• **TO DO**:
From the first line through the one containing "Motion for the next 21", restate the listing word for word, and give no other lines.

• **AVAILABLE RECORDS**:
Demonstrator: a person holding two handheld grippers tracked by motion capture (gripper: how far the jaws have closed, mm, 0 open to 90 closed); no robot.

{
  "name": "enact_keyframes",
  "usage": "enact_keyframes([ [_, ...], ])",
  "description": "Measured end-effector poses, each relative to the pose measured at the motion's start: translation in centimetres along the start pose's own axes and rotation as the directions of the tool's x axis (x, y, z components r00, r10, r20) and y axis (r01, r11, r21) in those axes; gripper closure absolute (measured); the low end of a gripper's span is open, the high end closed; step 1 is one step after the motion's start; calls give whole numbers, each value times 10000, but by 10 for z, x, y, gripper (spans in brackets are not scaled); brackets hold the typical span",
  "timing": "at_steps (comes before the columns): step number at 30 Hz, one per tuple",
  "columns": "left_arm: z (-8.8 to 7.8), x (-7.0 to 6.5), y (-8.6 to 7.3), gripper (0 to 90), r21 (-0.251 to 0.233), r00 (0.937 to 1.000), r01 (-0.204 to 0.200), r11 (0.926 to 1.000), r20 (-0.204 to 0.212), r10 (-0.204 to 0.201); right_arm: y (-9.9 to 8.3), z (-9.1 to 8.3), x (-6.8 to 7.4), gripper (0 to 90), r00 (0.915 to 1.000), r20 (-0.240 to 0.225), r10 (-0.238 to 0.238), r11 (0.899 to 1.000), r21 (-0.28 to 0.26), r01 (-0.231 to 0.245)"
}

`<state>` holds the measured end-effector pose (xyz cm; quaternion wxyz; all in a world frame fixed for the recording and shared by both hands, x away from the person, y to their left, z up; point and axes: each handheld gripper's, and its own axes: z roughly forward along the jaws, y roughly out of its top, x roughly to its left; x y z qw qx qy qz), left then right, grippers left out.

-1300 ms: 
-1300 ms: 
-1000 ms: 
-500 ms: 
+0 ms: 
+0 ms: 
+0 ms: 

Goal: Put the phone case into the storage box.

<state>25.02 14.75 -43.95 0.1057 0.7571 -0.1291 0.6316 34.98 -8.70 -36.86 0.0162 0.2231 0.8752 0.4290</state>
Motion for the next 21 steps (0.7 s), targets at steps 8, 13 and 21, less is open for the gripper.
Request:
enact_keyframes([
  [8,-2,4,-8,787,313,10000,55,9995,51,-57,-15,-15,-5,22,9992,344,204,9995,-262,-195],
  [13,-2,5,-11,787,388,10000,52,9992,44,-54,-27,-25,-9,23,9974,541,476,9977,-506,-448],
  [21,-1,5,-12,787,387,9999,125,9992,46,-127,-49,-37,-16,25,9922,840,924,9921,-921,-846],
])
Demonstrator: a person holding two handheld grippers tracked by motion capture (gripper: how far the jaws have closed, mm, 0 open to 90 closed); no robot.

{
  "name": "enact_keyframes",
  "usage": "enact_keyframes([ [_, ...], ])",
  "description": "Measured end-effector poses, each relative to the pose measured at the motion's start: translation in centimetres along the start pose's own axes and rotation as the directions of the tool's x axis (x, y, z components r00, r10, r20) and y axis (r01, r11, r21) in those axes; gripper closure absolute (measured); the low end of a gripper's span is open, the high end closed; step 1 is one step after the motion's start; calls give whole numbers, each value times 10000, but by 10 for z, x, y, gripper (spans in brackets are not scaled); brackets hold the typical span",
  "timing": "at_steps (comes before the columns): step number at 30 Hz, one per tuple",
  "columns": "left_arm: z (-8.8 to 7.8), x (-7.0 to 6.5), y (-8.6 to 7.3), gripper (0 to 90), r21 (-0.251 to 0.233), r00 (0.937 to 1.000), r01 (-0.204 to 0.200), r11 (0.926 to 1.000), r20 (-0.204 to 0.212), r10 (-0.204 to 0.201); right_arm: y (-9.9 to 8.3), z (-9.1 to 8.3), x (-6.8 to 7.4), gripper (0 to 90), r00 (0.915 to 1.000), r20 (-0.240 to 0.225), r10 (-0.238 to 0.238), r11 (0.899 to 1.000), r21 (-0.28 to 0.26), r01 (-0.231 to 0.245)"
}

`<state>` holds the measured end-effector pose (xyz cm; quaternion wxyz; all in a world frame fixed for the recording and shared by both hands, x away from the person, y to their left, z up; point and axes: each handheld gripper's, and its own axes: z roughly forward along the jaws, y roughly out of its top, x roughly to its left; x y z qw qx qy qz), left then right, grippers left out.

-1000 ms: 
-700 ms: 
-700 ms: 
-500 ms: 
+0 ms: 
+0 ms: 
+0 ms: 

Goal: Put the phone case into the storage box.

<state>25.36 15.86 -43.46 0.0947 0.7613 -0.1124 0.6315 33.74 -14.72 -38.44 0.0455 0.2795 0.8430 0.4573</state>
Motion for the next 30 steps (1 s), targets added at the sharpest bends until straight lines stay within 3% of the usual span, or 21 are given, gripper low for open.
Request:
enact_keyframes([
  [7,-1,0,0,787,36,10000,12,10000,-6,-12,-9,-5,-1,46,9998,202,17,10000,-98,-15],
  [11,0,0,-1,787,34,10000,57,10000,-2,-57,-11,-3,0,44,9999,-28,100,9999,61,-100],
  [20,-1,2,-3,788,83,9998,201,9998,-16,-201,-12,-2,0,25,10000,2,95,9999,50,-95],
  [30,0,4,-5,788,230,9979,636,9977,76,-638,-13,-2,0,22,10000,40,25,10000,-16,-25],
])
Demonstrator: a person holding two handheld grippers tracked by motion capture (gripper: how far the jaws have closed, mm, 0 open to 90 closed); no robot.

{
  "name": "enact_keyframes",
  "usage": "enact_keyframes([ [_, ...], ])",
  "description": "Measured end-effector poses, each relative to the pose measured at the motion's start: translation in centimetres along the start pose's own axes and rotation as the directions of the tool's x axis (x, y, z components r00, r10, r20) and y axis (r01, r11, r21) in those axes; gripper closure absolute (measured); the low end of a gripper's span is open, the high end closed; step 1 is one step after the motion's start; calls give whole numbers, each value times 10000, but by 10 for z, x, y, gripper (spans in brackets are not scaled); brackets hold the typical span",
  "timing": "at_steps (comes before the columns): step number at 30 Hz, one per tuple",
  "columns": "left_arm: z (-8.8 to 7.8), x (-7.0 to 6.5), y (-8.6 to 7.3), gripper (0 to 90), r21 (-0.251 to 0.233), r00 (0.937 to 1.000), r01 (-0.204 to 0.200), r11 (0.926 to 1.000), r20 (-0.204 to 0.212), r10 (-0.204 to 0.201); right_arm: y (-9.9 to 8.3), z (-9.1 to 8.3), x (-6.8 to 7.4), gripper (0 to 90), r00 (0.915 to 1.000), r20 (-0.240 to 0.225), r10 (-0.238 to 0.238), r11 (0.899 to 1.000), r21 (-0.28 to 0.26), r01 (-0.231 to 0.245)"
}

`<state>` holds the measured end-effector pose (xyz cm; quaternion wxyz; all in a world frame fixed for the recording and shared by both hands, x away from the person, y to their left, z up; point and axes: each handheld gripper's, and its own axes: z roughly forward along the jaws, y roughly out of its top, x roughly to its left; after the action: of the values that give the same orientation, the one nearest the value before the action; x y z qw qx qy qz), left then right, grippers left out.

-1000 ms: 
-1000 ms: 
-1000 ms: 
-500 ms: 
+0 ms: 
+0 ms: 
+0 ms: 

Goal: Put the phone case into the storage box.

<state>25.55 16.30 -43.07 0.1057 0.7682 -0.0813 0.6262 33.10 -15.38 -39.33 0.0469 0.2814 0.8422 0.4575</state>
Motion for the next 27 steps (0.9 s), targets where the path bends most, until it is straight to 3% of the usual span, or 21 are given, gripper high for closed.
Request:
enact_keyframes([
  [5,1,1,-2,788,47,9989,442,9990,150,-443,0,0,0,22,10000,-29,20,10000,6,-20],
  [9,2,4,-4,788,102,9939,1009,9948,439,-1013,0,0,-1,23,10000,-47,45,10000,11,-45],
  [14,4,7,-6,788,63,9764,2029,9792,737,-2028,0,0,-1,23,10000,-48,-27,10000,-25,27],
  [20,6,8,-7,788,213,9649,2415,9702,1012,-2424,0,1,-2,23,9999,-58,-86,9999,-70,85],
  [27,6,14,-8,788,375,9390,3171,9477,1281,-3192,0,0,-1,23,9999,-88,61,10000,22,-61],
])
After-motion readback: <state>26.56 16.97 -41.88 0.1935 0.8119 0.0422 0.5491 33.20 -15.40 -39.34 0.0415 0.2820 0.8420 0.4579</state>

• **WRITTEN SOLUTION**:
Demonstrator: a person holding two handheld grippers tracked by motion capture (gripper: how far the jaws have closed, mm, 0 open to 90 closed); no robot.

{
  "name": "enact_keyframes",
  "usage": "enact_keyframes([ [_, ...], ])",
  "description": "Measured end-effector poses, each relative to the pose measured at the motion's start: translation in centimetres along the start pose's own axes and rotation as the directions of the tool's x axis (x, y, z components r00, r10, r20) and y axis (r01, r11, r21) in those axes; gripper closure absolute (measured); the low end of a gripper's span is open, the high end closed; step 1 is one step after the motion's start; calls give whole numbers, each value times 10000, but by 10 for z, x, y, gripper (spans in brackets are not scaled); brackets hold the typical span",
  "timing": "at_steps (comes before the columns): step number at 30 Hz, one per tuple",
  "columns": "left_arm: z (-8.8 to 7.8), x (-7.0 to 6.5), y (-8.6 to 7.3), gripper (0 to 90), r21 (-0.251 to 0.233), r00 (0.937 to 1.000), r01 (-0.204 to 0.200), r11 (0.926 to 1.000), r20 (-0.204 to 0.212), r10 (-0.204 to 0.201); right_arm: y (-9.9 to 8.3), z (-9.1 to 8.3), x (-6.8 to 7.4), gripper (0 to 90), r00 (0.915 to 1.000), r20 (-0.240 to 0.225), r10 (-0.238 to 0.238), r11 (0.899 to 1.000), r21 (-0.28 to 0.26), r01 (-0.231 to 0.245)"
}

`<state>` holds the measured end-effector pose (xyz cm; quaternion wxyz; all in a world frame fixed for the recording and shared by both hands, x away from the person, y to their left, z up; point and axes: each handheld gripper's, and its own axes: z roughly forward along the jaws, y roughly out of its top, x roughly to its left; x y z qw qx qy qz), left then right, grippers left out.

-1300 ms: 
-1300 ms: 
-1000 ms: 
-500 ms: 
+0 ms: 
+0 ms: 
+0 ms: 

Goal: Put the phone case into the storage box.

<state>25.02 14.75 -43.95 0.1057 0.7571 -0.1291 0.6316 34.98 -8.70 -36.86 0.0162 0.2231 0.8752 0.4290</state>
Motion for the next 21 steps (0.7 s), targets at steps 8, 13 and 21, less is open for the gripper.

Nothing else is required to complete the output.